Reputation: 23
I'm trying to eliminate from a first dataframe all of the rows for which a certain value is in a second dataframe.
Using the R programming language for statistical data analysis.
This is the first question I post here, so bear with me if you please ;)
I work with confidential data, so I recreated the problem with an example.
Name=c("Bussieres", "Nelson")
Fname=c("Paul", "Robert")
Tel=c(123,234)
comp1=data.frame(Name, Fname, Tel)
Name=c("Bussieres","Bussieres","Nelson","Nelson")

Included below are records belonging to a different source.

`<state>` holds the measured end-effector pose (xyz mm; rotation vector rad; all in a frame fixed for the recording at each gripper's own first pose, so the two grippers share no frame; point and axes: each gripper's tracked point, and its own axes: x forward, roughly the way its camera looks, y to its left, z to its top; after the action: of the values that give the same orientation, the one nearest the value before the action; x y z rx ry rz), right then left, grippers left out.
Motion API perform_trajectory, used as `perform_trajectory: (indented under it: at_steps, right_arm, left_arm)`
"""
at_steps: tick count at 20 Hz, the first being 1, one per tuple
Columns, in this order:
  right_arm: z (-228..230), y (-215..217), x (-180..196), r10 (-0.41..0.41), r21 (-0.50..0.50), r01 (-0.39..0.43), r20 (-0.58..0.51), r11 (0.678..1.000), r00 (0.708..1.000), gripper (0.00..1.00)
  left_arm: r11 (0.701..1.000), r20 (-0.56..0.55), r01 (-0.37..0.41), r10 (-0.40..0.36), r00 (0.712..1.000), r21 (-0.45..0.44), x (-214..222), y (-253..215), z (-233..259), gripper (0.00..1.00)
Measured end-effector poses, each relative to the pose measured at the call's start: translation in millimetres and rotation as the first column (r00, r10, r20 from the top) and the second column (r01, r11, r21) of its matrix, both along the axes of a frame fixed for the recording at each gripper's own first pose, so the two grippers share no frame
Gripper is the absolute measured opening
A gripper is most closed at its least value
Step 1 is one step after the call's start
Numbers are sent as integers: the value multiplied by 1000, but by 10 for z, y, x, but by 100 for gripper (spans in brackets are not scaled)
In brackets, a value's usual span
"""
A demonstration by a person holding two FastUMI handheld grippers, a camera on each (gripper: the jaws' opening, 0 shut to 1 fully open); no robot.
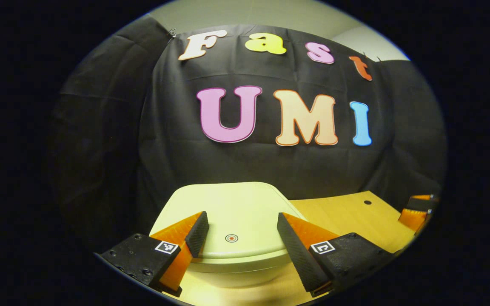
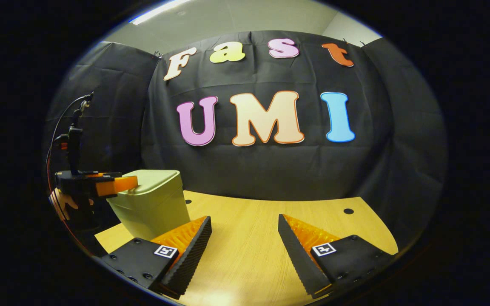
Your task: Press the lid of the desktop garbage bin to open it, pick up the crumpled paper on the desktop and throw it into the bin, then pick up the pop can on the desktop and drop it into the bin, and finally close the garbage bin lid.
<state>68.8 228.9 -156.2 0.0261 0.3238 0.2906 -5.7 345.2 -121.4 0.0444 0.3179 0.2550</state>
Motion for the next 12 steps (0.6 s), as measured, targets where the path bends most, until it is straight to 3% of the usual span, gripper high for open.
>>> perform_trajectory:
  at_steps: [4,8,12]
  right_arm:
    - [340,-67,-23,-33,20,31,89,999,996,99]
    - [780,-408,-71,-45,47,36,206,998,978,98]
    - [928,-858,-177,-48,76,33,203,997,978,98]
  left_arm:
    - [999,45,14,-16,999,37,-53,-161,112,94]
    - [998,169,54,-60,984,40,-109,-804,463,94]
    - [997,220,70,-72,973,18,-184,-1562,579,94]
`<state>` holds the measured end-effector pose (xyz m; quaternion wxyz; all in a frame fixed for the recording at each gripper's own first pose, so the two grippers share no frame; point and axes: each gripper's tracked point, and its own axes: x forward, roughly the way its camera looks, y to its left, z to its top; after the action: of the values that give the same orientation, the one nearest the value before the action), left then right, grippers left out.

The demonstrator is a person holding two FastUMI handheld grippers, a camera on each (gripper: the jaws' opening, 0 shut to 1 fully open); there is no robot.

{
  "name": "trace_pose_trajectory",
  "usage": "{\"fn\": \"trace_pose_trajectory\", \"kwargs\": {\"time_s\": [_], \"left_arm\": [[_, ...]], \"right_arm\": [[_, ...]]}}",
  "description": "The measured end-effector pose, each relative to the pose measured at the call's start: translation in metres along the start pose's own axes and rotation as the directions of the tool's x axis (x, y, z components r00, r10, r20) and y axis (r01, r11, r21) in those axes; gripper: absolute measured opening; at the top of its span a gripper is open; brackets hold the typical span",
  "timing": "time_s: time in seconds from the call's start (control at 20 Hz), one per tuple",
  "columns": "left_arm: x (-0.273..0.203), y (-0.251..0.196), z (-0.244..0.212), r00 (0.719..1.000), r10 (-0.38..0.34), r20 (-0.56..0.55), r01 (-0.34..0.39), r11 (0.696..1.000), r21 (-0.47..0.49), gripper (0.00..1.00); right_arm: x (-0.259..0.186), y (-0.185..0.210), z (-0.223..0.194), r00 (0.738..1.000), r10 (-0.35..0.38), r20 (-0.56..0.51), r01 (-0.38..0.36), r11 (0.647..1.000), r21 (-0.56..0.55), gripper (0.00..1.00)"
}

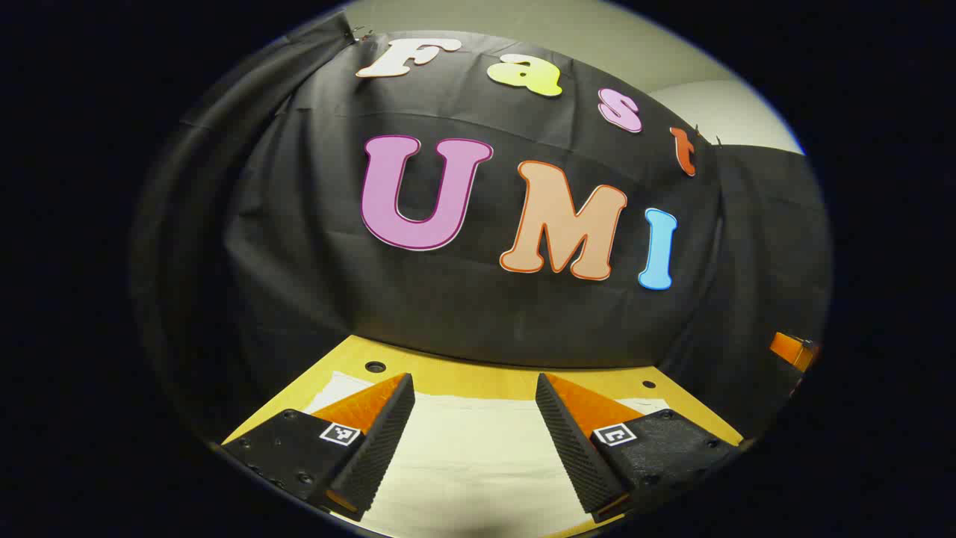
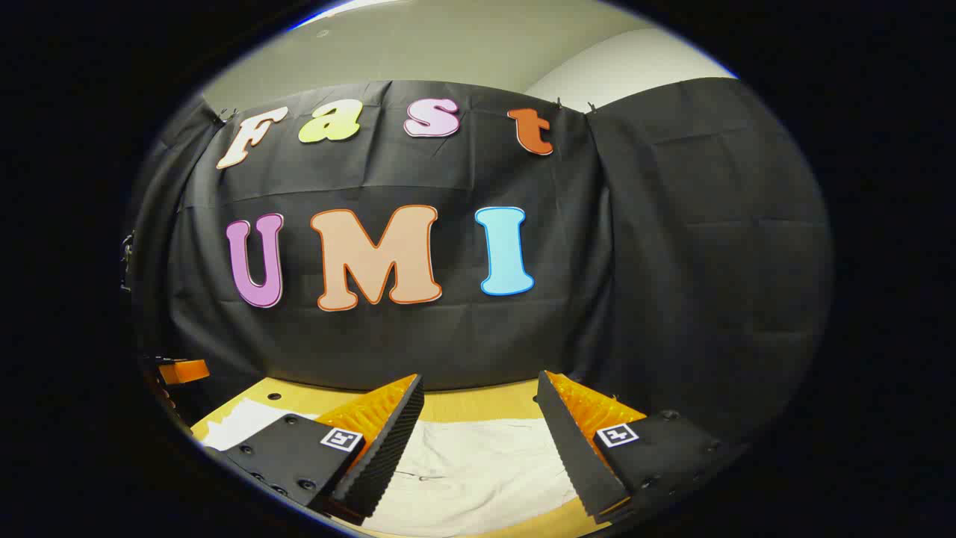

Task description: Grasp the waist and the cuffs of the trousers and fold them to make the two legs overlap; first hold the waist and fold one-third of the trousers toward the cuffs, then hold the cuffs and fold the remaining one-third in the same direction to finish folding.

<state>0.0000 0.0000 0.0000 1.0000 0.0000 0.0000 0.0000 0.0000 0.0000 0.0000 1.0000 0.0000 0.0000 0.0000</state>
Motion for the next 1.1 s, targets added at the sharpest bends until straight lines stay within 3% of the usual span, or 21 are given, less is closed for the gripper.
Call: {"fn": "trace_pose_trajectory", "kwargs": {"time_s": [0.75,1.1], "left_arm": [[-0.008,-0.002,-0.008,0.999,0.036,-0.007,-0.036,0.999,-0.014,0.97],[-0.007,-0.01,-0.021,0.999,0.005,-0.046,-0.005,1.0,-0.005,0.97]], "right_arm": [[0.005,-0.016,-0.005,1.0,0.005,-0.013,-0.005,1.0,-0.018,0.96],[0.01,-0.016,-0.014,0.999,0.012,-0.034,-0.014,0.999,-0.04,0.98]]}}
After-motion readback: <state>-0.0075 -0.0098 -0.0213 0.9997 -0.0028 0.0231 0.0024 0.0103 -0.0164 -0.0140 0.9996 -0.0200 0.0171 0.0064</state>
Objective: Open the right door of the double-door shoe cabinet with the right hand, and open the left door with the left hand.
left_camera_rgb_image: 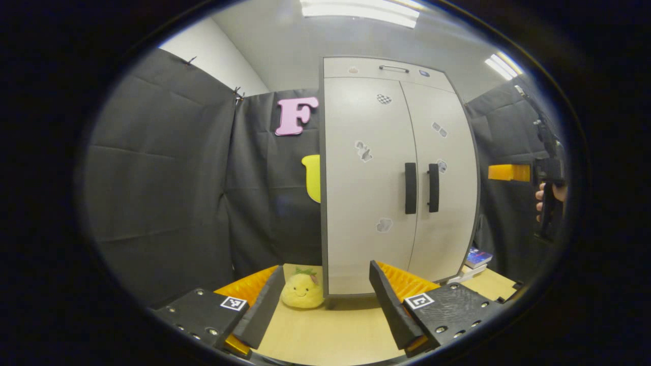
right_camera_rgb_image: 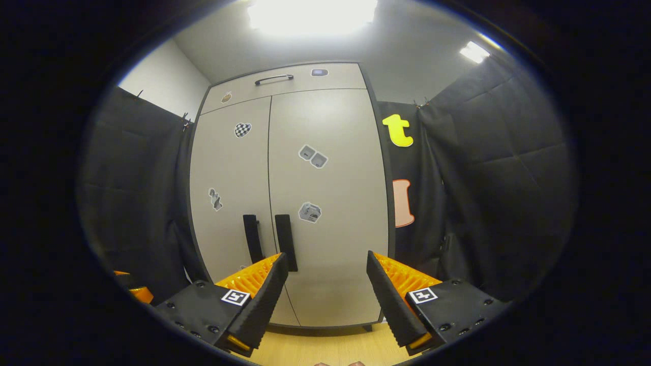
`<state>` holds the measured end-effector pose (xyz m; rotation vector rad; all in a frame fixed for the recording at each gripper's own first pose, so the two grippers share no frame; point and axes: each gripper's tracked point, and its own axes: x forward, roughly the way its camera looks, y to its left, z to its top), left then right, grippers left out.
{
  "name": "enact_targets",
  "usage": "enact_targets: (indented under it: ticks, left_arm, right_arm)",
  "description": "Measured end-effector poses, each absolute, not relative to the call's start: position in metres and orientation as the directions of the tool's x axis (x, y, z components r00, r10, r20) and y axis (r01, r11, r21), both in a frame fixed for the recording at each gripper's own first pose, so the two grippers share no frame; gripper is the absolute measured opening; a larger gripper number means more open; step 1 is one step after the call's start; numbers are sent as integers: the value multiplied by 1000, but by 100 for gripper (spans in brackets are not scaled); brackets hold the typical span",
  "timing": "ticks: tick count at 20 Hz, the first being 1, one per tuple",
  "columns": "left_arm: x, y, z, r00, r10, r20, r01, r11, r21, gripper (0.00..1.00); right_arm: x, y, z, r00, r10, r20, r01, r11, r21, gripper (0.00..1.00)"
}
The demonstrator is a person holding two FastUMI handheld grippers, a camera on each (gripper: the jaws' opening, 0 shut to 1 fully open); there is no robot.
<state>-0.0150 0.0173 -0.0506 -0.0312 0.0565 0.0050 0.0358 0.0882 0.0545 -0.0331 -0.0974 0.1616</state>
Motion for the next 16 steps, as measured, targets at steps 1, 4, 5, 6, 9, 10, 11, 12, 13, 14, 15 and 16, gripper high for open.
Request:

Fname=c("Robert","Paul","Paul","Paula")
Tel=c(123,234,345,456)
comp2=data.frame(Name, Fname, Tel)
comp1 returns:
Name Fname Tel
1 Bussieres Paul 123
2 Nelson Robert 234
comp2 returns:
Name Fname Tel
1 Bussieres Robert 123
2 Bussieres Paul 234
3 Nelson Paul 345
4 Nelson Paula 456
Now, what I want is to return the rows of comp1 for which "Name" and "Fname" are not identical in comp2.
The expected return, to be stored in a new dataframe comp3, would be (slight edit done here, posted erronous expected results):
Name Fname Tel
1 Nelson Robert 234
My first attempts were with using the match function, but that didn't quite work.
The following attempt at a for loop also didn't work.
for (i in comp1[,"Name"]){for (j in comp3[,"Name"]){if i!=j return comp3=x1["Name"==i,]}}
I'm surprised that I can't find basic (primitive) functions in R to do this, as excluding certain observations from a data set would be a very routine procedure.
Upvotes: 2
Views: 786
Reputation: 118779
A data.table
solution:
require(data.table)
dt1 <- data.table(comp1, key=c("Name", "Fname"))
dt2 <- data.table(comp2, key=c("Name", "Fname"))
dt1[!dt2]
# Name Fname Tel
# 1: Nelson Robert 234
Upvotes: 6